Matt is off on his own in Until Dawn.

Above: Matt is off on his own in Until Dawn.

Image Credit: Sony

Track your progress. When you are playing the game, hit the R1 button on the DualShock 4 controller. That will call up information on your character. You’ll see the character’s traits and how much the character likes the other friends in the group. That’s useful information that will constrain the character’s behavior.

Hit the R1 button again and you’ll see the clues that you’ve picked up. If you read these clues, you’ll find some extra information and even updates on what you’ve discovered about the missing twins, Hannah and Beth, who disappeared on the mountain a year earlier. Later in the game, these clues will start to make a lot more sense. In the meantime, you have to make sure that you explore every nook of the landscape to make sure you find each clue.

If you tap the R1 button again, you’ll see clues related to another mystery in the game, dubbed 1952. That will make sense later. Tap it again and you’ll see clues for the “mystery man.”

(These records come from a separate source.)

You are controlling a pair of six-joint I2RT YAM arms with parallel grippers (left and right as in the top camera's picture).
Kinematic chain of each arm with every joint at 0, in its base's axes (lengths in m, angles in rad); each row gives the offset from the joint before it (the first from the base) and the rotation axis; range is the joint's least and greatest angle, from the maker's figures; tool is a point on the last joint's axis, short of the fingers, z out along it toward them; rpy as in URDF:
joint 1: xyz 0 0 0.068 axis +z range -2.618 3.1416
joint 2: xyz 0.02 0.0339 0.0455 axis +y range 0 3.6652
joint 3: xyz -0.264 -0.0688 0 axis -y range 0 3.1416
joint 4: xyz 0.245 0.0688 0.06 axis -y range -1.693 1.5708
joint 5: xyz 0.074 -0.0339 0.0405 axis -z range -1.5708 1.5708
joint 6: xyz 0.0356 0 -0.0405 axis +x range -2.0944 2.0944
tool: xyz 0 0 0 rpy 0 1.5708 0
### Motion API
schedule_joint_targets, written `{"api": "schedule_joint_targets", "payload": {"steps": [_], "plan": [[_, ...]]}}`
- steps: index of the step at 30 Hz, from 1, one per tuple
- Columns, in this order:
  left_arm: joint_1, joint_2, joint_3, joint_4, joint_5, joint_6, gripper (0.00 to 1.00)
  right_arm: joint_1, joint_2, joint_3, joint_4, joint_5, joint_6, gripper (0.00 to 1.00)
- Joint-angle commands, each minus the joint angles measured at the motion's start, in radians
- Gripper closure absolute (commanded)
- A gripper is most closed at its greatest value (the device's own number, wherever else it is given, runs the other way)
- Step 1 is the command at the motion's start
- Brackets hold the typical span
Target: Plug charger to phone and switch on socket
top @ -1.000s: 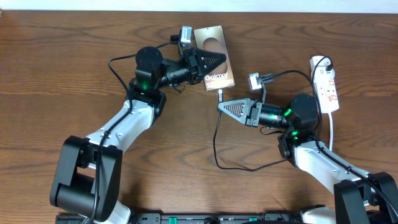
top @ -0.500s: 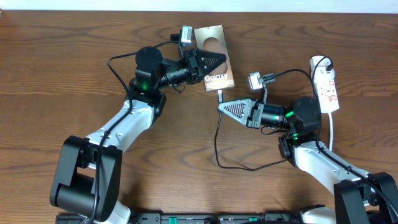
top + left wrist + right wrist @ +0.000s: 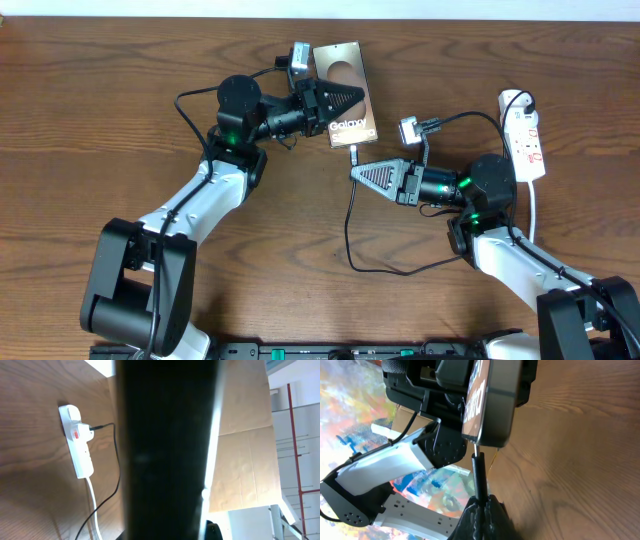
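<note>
A brown phone (image 3: 343,95) marked "Galaxy" lies tilted at the back of the table, and my left gripper (image 3: 338,101) is shut on it from the left. It fills the left wrist view as a dark band (image 3: 165,450). My right gripper (image 3: 356,172) is shut on the black charger plug (image 3: 479,472). The plug's metal tip meets the phone's bottom edge (image 3: 487,440); whether it is seated cannot be told. The black cable (image 3: 350,235) loops over the table to the white power strip (image 3: 523,135), whose red switch (image 3: 75,435) shows.
The power strip's white lead (image 3: 536,215) runs down the right edge of the wooden table (image 3: 100,120). The cable loop lies between the two arms. A cardboard panel (image 3: 245,460) stands beyond the table.
In the right wrist view the phone was edge-on and now shows part of its lettered face. The plug tip stays at its bottom edge. The arms have barely shifted.
The left gripper has held the phone throughout and the right the plug. First the plug pointed at the phone's bottom edge from beside it. Then it sat at an angle to the phone's face. Later its tip lined up under the edge, where it is now.
</note>
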Motion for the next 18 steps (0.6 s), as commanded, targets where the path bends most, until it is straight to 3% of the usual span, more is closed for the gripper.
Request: {"api": "schedule_joint_targets", "payload": {"steps": [1, 18], "plan": [[0.003, -0.011, 0.019, 0.02, 0.023, 0.002, 0.93, -0.013, -0.001, 0.0, 0.006, 0.0, 0.016, 0.99], [0.003, -0.011, 0.019, 0.02, 0.035, 0.014, 0.93, -0.013, -0.001, 0.0, 0.051, 0.007, 0.065, 0.99]]}}
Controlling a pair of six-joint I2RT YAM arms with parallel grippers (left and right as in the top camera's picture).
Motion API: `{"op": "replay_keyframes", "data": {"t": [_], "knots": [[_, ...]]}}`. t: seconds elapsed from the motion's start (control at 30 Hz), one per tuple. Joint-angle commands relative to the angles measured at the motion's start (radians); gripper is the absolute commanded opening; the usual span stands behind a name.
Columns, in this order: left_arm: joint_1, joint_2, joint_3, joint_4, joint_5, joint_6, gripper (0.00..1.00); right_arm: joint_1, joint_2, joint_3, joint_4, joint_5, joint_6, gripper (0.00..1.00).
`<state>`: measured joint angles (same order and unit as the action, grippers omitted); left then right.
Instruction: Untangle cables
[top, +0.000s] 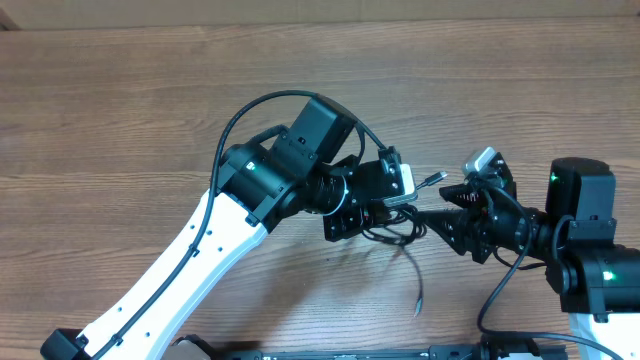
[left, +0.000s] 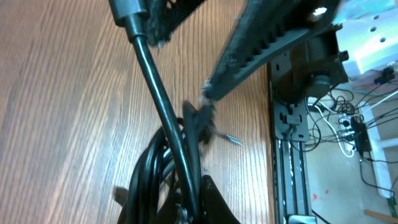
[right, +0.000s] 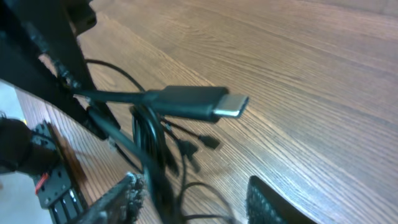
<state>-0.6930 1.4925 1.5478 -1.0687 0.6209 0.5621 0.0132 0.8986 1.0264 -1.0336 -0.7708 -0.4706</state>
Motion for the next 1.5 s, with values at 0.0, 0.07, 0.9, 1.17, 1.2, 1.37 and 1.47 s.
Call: {"op": "replay_keyframes", "data": {"t": [0.0,0.07,0.9,1.17,1.2,1.37,1.47], "knots": [[-0.001,-0.025,0.019,0.028,0.068,0.045,0.04,-0.001,-0.013,0.003,0.003,-0.003,-0.011,0.47],[-0.001,-0.025,0.019,0.042,0.079,0.044,0.04,-0.001,-0.013,0.003,-0.009,-0.017,-0.031,0.44],[0.048,-0.025,0.019,0.211,0.238,-0.072,0.04,-0.001,-0.013,0.003,-0.08,-0.113,-0.062,0.27],[0.064,-0.025,0.019,0.262,0.246,-0.195,0.04,-0.001,-0.013,0.003,-0.08,-0.113,-0.061,0.04],[0.066,-0.025,0.019,0.279,0.252,-0.216,0.04,-0.001,-0.013,0.003,-0.08,-0.113,-0.056,0.04],[0.078,-0.025,0.019,0.368,0.298,-0.319,0.04,-0.002,-0.013,0.003,-0.092,-0.101,-0.054,0.04],[0.096,-0.025,0.019,0.438,0.326,-0.402,0.04,-0.002,-0.012,0.003,-0.106,-0.082,-0.054,0.04]]}}
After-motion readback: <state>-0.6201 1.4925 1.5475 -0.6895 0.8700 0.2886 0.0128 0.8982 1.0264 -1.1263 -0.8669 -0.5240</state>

The next R1 screen, Totem Prophecies, is very important for your survival. You can find Native American totems along the way, usually off the obvious path, throughout the game. These can signify Death, or the potential death of the character who finds it; Guidance, a tip for navigating a future scene; Loss, a foreshadowing of a death of a friend; Danger, for possible threats coming; and Fortune, a possible lucky paths. Each totem is accompanied by a short video that gives you a hint at how to survive a future scene. Pay attention to those videos until you understand what they mean, and make sure you scour the environment to find as many totems as possible.

The last R1 screen is dubbed Butterfly Effect. It is a record of the critical decisions that you make and can change the course of the game. There are 22 such decision points, but each one also has various consequences or downstream effects. These decision points are a record, and they make your playthrough unique, as if you are crafting the story and are in charge of the destinies of all of the characters. These little butterflies are reminders of the power that you hold.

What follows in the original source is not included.